Work order => Search the data for the string "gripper", and report each line where it is found.
>>
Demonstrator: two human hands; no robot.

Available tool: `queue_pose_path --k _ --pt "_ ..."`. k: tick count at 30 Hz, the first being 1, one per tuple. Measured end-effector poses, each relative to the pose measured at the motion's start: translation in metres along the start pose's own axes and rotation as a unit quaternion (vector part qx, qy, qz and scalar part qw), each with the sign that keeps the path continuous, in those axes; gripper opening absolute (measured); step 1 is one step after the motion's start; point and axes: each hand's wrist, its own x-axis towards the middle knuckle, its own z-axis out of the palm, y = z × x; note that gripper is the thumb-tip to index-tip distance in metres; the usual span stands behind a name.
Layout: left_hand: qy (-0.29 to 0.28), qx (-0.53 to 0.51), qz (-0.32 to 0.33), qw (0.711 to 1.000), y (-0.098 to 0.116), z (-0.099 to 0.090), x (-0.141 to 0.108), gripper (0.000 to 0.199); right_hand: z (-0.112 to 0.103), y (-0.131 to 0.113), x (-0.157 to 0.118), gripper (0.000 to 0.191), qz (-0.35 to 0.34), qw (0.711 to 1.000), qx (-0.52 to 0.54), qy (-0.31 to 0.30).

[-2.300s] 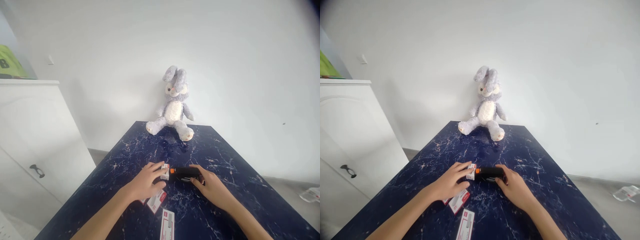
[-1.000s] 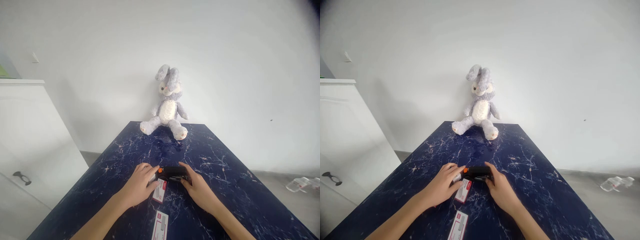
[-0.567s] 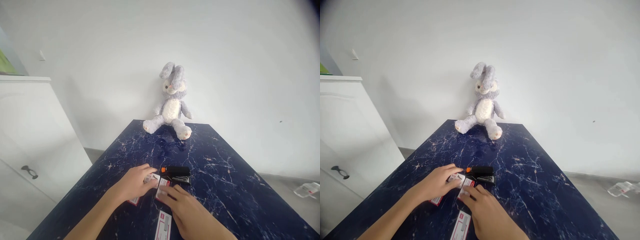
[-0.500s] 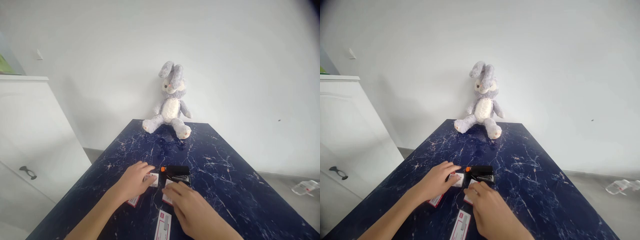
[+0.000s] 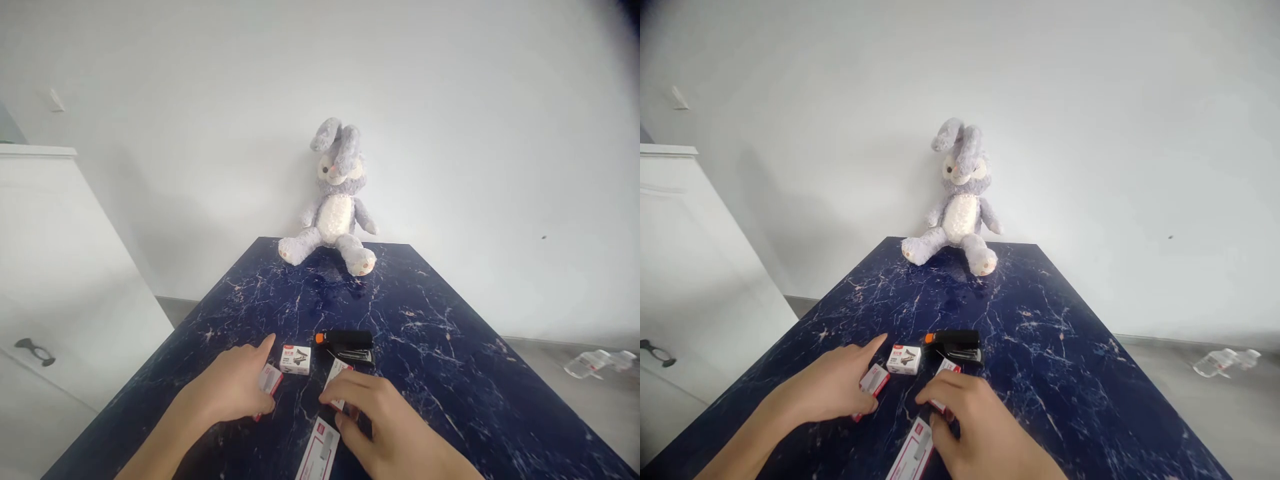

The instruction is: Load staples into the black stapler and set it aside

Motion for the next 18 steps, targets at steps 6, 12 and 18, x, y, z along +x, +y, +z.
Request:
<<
Exercise response =>
Available tool: `queue_pose_path --k _ --pt "_ ..."`. k: tick count at 30 Hz, the first being 1, one per tuple. Measured end-effector poses, each relative to the pose measured at the motion's start: translation in metres along the start pose's own axes and rotation as a unit quaternion (vector part qx, qy, qz and scalar part qw), each with the sign that keeps the path continuous, in those axes; gripper opening absolute (measured); step 1 is one step after the motion's start; point and axes: each hand's wrist, its own x-axis towards the middle knuckle, its own z-axis out of the palm, y = z × x; note that gripper is the thumb-tip to index-tip distance in metres; the usual span stands behind a name.
Layout: left_hand: qy (-0.29 to 0.28), qx (-0.53 to 0.51), qz (-0.32 to 0.33), qw (0.711 to 1.000), y (-0.098 to 0.116), z (-0.099 to 0.090), x (-0.141 to 0.108), gripper (0.000 to 0.199); right_hand: z (-0.112 to 0.103), y (-0.131 to 0.113), x (-0.157 to 0.118), gripper (0.000 to 0.191), qz (-0.35 to 0.34), qw (0.711 to 1.000), qx (-0.52 to 0.54), qy (-0.31 to 0.30).

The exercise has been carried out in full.